Marco Solorio with Pocket Cinema Camera
Marco Solorio, owner of OneRiver Media, a full-featured production and post facility in Walnut Creek, Calif., has calculated that the Pocket Cinema Camera’s raw recordings measure about 2.5 MB per frame, depending on the content. “The CinemaDNG format is a series of still image files, but I’ve been told that Blackmagic Design is looking to implement a QuickTime wrapper that will give it more of a video sequence. For now I just bring the CinemaDNG files into DaVinci Resolve to create proxies and edit them in my Adobe Premiere or Avid Symphony NLE.”
That’s going to let a lot of digital cinematographers get their first experiences shooting raw, since the Blackmagic Pocket Cinema Camera sells for less than $1,000.

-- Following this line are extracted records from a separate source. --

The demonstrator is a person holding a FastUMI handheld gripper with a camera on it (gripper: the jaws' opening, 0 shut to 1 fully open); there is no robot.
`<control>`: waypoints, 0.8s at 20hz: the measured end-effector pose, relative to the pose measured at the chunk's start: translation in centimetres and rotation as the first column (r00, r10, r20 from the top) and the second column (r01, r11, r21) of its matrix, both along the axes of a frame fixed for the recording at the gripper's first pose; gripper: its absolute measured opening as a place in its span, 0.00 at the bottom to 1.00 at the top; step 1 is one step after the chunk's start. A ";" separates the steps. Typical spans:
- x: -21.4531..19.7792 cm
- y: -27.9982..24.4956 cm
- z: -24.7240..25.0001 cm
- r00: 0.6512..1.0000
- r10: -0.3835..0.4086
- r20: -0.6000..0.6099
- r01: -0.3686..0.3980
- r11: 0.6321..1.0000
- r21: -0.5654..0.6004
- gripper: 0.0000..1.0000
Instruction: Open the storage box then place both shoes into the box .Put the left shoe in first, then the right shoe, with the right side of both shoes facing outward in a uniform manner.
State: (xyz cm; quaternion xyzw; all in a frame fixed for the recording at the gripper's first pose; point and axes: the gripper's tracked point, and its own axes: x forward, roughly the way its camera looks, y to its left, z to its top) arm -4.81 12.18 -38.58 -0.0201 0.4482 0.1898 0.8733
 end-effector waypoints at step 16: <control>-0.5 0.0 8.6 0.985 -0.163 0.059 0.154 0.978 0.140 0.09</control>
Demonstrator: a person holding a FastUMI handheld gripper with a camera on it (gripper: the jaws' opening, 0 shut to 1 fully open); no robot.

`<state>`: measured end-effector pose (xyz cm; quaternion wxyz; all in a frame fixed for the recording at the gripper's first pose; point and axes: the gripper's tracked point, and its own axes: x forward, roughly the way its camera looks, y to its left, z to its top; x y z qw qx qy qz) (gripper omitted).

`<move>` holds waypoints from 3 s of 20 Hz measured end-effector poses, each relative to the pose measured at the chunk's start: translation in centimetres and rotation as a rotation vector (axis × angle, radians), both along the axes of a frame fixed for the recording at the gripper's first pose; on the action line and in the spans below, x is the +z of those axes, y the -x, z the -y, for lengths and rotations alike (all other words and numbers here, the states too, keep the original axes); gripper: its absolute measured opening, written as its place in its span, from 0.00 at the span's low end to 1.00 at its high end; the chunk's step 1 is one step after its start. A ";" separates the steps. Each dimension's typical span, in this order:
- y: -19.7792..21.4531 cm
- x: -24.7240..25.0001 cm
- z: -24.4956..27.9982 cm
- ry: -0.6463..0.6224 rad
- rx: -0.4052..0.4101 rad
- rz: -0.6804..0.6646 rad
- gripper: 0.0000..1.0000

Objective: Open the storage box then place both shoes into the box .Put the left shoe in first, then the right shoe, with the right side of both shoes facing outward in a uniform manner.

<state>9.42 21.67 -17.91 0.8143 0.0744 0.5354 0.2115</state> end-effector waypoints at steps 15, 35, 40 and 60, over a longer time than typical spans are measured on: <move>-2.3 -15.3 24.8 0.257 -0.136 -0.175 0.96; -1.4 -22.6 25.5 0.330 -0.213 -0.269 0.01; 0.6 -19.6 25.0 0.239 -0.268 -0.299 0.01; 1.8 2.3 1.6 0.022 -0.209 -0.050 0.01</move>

Solorio finds that one of the Pocket Cinema Camera’s strongest features is its ability to shoot 10-bit ProRes in either log or Rec. 709 encoding. “To me, that is absolutely huge,” he says. “We are in the middle of a large BMW documentary, and having the ability to intercut shots from the bigger mainstream cameras with the Pocket Cinema Camera has been a significant benefit. We tend to shoot the beauty shots in raw, but for the vast majority of our shooting, 10-bit ProRes blows the doors off of any 8-bit system we have ever used.”
Solorio recommends bringing a lot of extra batteries with you on shoots. “We get about 35 to 45 minutes use with each of the Blackmagic Pocket Cinema Camera’s rechargeable lithium-ion batteries. It chews through them, so I’d recommend bringing a pocketful of them—or, as we do, use either internal third-party 1,800 mAh batteries, giving us 45 minutes to an hour each, or an external battery source through the camera’s 12-20V DC port.”